Delphia Northwood—no, Delphia St. Clair—gasped at the sight of her new husband. Irrith had no idea what Galen had been up to while she lay unconscious in Newgate, but his shirt was filthy, the back of his coat was slashed to ribbons, and his face was beginning to bruise beneath the blood. Small wonder the woman was horrified. “What in Heaven’s—”
He held up his left hand, seemed to notice the bandage on it, and replaced it with his right. “Delphia, I’m sorry; I don’t have time to explain. I have to find Lune. Something terrible has happened, and I… I need to be Prince right now.”

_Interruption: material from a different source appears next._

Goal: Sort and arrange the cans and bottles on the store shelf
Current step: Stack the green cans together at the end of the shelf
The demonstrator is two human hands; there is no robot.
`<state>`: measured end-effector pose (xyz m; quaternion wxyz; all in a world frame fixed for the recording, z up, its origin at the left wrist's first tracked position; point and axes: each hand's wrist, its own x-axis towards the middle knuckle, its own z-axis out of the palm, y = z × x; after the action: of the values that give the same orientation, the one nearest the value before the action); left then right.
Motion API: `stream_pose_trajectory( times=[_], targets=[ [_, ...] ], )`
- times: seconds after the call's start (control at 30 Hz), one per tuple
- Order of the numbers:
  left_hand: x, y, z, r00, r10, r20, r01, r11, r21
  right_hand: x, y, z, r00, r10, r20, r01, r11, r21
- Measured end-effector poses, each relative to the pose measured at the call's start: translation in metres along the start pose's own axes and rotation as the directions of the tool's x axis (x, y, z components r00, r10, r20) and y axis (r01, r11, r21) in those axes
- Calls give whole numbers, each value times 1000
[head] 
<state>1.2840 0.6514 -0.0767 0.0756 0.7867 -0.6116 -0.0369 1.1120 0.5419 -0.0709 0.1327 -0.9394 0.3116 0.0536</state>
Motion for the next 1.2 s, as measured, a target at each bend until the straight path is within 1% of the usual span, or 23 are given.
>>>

Irrith watched the words settle over Delphia St. Clair. Did the woman see the difference in Galen, beneath the blood and the bandages? I need to be Prince right now. He was the Prince, maybe for the first time ever. Not merely standing at Lune’s side, fulfilling his duties as required, but making decisions, giving orders. The change showed in his posture, the set of his jaw. The challenge had come—the crisis, not just the creeping threat of the comet—and he had stepped up to meet it.
As a Prince of the Stone should.
Delphia let him go, with only a brief touch of her hand on his shoulder. Then she stood, eyes cast down, in silence, and Irrith would have wagered all her remaining bread that the woman thought she was alone in the room.
But Gertrude would come back in a moment with mead for Irrith, and then it would be embarrassing to admit she’d listened to that exchange without saying anything. I could pretend to be asleep.
Instead she cleared her throat, and watched Delphia try to jump out of her skin. “It won’t end, you know,” Irrith said. “This fight, yes—one way or another, it will be over tonight. But it will always be true that Galen has to be Prince. He’ll always be running off, and leaving you behind.” Not just for Lune’s sake, but for the entire Onyx Court.
The mortal woman came forward one slow step at a time, hands clasped over her skirts. She studied Irrith with curious eyes, and a hint of compassion. But only a hint; the rest was steel.
“I am not left behind,” Delphia St. Clair said. “I’m a lady of the bedchamber to the Queen. I’ll make my own place here in this court, and when my husband goes to do his duty, I will not resent him for it.”
Irrith managed a weak smile. She did like this woman, who commanded admiration instead of pity. “Well said. If you really do mean it, then I suggest you go above, where your words won’t hurt us… and pray you still have a queen to serve tomorrow.”
In a tiny alcove well concealed in the Onyx Hall, Galen stood with both hands upraised, clutching the rough surface of the London Stone.
It looked like nothing: a rounded stub of a crude pillar, protruding from the ceiling above, its tip deeply grooved by the abuse of centuries. Its significance to London above was half-forgotten, even as the Stone itself was half worn away.
But in the shadowy reflection that was the Onyx Hall, there was no place of greater significance. This was the axis, the point where the two worlds fused into one, and Galen could touch his entire realm with his mind.
The Hall, fraying and fading in scattered patches. The wall, fragmented more with every passing year. The hill of St. Paul’s Cathedral in the west; the hill of the Tower in the east. The Walbrook, running buried beneath the City, from the north down to the greater waters of the Thames in the south.